PROBLEM REQUIREMENTS> Check every line below for the string "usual". Copy the ones that have it.

DATA BLOCK Start Marker

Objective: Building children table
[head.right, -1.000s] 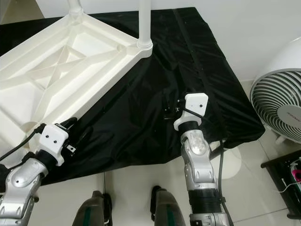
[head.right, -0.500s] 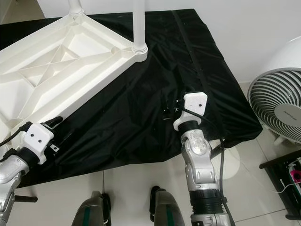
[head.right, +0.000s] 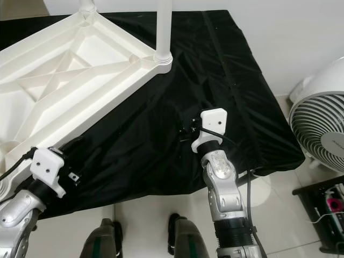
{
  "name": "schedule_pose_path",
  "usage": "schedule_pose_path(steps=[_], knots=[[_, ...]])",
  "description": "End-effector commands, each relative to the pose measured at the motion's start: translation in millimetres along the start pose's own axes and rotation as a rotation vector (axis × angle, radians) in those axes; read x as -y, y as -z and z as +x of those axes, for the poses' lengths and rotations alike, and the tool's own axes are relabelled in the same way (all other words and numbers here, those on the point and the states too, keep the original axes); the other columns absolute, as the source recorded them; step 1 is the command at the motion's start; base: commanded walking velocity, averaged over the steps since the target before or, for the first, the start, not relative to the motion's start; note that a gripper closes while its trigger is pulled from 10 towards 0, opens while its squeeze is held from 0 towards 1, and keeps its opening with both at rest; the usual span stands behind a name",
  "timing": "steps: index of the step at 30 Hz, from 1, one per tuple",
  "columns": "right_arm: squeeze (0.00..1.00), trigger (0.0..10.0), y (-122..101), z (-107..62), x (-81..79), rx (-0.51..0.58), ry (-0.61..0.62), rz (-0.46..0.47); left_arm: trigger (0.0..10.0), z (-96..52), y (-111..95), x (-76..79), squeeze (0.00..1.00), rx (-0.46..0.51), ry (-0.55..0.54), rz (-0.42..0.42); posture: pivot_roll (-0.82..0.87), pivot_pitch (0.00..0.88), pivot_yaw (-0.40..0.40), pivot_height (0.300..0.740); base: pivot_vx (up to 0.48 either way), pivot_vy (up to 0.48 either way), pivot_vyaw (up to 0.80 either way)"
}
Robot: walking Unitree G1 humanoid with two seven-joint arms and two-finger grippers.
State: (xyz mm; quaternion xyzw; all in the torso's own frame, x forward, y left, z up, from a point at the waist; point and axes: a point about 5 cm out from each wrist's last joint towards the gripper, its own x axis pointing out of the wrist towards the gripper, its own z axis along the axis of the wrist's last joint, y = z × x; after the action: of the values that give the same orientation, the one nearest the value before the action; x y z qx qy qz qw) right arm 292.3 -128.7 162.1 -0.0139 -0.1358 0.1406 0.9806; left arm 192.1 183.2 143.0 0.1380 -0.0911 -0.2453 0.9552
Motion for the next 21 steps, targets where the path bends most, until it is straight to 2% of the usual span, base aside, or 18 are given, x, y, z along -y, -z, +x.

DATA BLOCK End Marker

ANSWER TO THIS TASK>
  "description": "End-effector commands, each relative to the pose measured at the motion's start: translation in millimetres along the start pose's own axes and rotation as a rotation vector (axis × angle, radians) in those axes; read x as -y, y as -z and z as +x of those axes, for the poses' lengths and rotations alike, and the tool's own axes are relabelled in the same way (all other words and numbers here, those on the point and the states too, keep the original axes); the other columns absolute, as the source recorded them; step 1 is the command at the motion's start; base: commanded walking velocity, averaged over the steps since the target before or, for the first, the start, not relative to the motion's start; note that a gripper closes while its trigger is pulled from 10 towards 0, opens while its squeeze is held from 0 towards 1, and keeps its opening with both at rest; the usual span stands behind a name",
Motion for the next 21 steps, targets where the path bends most, until it is straight to 2% of the usual span, base aside, or 18 are given, x, y, z along -y, -z, +x.

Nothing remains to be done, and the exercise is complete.